▶ **WORK REQUEST**:
Beginning with the line that contains "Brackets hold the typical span" in the material below, print each line exactly until the line that contains "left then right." has been printed, then stop.
= Beginning of Section =
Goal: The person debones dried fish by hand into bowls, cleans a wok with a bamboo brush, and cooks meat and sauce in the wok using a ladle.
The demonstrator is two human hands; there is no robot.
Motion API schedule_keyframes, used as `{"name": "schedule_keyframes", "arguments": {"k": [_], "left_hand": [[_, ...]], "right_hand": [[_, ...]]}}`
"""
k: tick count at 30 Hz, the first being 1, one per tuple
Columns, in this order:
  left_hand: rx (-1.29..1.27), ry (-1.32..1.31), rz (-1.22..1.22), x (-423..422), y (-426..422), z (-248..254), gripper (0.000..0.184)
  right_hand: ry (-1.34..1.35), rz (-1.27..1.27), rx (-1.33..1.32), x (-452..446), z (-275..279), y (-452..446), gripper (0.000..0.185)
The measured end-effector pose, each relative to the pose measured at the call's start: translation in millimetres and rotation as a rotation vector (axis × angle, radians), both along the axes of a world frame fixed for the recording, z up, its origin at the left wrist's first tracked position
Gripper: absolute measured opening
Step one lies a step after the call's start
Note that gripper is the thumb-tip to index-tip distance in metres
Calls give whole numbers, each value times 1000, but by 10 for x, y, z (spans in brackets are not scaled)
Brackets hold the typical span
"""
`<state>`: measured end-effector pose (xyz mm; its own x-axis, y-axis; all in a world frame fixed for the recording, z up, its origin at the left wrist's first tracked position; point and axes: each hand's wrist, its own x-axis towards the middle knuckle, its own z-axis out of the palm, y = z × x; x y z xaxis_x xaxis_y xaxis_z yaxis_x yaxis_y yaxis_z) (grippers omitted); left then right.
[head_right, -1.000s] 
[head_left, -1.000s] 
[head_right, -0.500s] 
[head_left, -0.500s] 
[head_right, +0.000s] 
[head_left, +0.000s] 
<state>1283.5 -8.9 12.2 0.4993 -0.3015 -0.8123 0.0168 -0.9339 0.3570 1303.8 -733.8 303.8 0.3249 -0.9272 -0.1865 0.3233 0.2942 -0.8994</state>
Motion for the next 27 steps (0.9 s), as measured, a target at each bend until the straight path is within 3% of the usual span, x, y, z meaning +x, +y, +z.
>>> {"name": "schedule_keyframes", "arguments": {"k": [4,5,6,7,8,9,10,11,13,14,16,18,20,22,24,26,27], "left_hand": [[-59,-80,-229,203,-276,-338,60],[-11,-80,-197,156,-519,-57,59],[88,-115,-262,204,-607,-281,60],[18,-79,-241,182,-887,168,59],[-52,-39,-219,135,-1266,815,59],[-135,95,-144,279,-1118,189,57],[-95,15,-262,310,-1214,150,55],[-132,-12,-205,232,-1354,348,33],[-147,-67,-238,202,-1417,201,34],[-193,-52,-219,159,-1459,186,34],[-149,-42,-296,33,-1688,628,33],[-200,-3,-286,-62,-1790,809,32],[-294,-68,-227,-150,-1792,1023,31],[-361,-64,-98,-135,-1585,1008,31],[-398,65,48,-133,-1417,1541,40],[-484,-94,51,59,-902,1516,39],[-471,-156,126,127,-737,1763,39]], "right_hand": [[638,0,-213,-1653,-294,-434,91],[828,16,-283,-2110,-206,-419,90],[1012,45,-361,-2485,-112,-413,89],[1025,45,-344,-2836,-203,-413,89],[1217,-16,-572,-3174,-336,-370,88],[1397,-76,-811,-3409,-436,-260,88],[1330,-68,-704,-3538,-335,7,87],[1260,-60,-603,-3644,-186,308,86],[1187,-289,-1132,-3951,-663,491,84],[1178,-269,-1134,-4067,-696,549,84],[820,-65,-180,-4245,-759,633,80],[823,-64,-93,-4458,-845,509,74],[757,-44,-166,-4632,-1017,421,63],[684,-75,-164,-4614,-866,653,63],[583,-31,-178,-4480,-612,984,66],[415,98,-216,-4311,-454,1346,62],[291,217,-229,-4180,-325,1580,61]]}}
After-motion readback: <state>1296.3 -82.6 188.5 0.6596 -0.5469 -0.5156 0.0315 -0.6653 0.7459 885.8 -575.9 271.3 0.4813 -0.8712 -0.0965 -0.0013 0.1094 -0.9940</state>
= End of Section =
▶ **RESULT OF THE TASK**:
Brackets hold the typical span
"""
`<state>`: measured end-effector pose (xyz mm; its own x-axis, y-axis; all in a world frame fixed for the recording, z up, its origin at the left wrist's first tracked position; point and axes: each hand's wrist, its own x-axis towards the middle knuckle, its own z-axis out of the palm, y = z × x; x y z xaxis_x xaxis_y xaxis_z yaxis_x yaxis_y yaxis_z) (grippers omitted); left then right.

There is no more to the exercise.